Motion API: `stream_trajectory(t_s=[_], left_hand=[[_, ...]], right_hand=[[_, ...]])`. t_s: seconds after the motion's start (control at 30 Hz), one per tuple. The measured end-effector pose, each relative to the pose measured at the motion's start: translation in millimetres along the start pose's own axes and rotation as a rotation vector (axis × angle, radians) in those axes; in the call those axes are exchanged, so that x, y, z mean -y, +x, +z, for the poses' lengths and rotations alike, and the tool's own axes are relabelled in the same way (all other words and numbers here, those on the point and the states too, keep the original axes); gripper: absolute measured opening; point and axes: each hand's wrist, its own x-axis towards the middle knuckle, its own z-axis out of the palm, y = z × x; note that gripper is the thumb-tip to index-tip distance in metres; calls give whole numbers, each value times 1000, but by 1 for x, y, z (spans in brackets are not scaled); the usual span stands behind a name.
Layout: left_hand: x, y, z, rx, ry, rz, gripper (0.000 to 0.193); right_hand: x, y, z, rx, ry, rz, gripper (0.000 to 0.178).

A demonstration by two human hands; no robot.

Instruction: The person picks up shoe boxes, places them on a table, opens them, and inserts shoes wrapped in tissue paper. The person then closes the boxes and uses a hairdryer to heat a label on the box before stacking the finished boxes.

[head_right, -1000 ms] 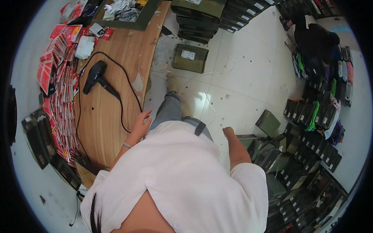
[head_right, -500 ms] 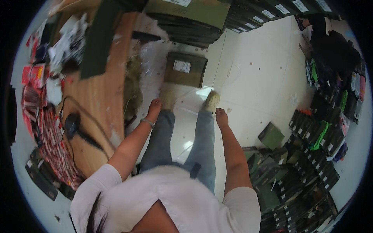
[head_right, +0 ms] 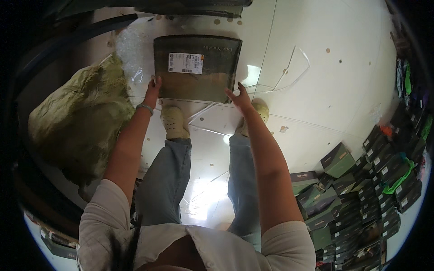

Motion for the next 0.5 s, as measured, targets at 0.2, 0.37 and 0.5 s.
stream_trajectory(t_s=[0.2, 0.37, 0.5], left_hand=[[6, 10, 8, 35, -7, 36, 91], [4, -65, -11, 3, -112, 104, 67], [-20, -166, -27, -93, -118, 224, 58]], right_hand=[[1, 3, 41, 8, 486, -79, 90], [23, -67, 13, -78, 568, -9, 71], [49, -171, -25, -212, 440, 77, 49]])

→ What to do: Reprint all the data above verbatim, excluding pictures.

→ Response for this exercise:
Motion API: `stream_trajectory(t_s=[_], left_hand=[[_, ...]], right_hand=[[_, ...]])`. t_s: seconds after the motion's start (control at 30 Hz), one per tuple. The measured end-effector pose, each relative to the pose measured at the motion's start: translation in millimetres along the start pose's own axes and rotation as a rotation vector (axis × angle, radians) in those axes; in the call those axes are exchanged, so that x, y, z mean -y, +x, +z, for the poses' lengths and rotations alike, and the tool's own axes are relabelled in the same way (all other words and numbers here, those on the point and the states too, keep the original axes); gripper: absolute measured opening; point and axes: each hand's wrist, its own x-axis towards the middle knuckle, its own z-axis out of the palm, y = z × x; note that gripper is the thumb-tip to index-tip distance in metres; calls give whole numbers, each value times 1000, but by 1 for x, y, z (spans in brackets are not scaled); the usual span stands behind a name.
Layout: left_hand: x, y, z, rx, ry, rz, gripper (0.000 to 0.193); right_hand: x, y, z, rx, ry, rz, gripper (0.000 to 0.178).

A demonstration by two human hands; no robot.

Instruction: The person picks up shoe boxes, places them on a table, opens them, and inserts shoes wrapped in tissue paper. The person then closes the boxes and uses a hairdryer to heat a label on the box before stacking the finished boxes.

[head_right, -1000 ms] 
[head_right, -500 ms] 
[head_right, +0 ms] 

Motion for the next 0.5 s, as measured, targets at 0.2, 0.37 and 0.5 s.
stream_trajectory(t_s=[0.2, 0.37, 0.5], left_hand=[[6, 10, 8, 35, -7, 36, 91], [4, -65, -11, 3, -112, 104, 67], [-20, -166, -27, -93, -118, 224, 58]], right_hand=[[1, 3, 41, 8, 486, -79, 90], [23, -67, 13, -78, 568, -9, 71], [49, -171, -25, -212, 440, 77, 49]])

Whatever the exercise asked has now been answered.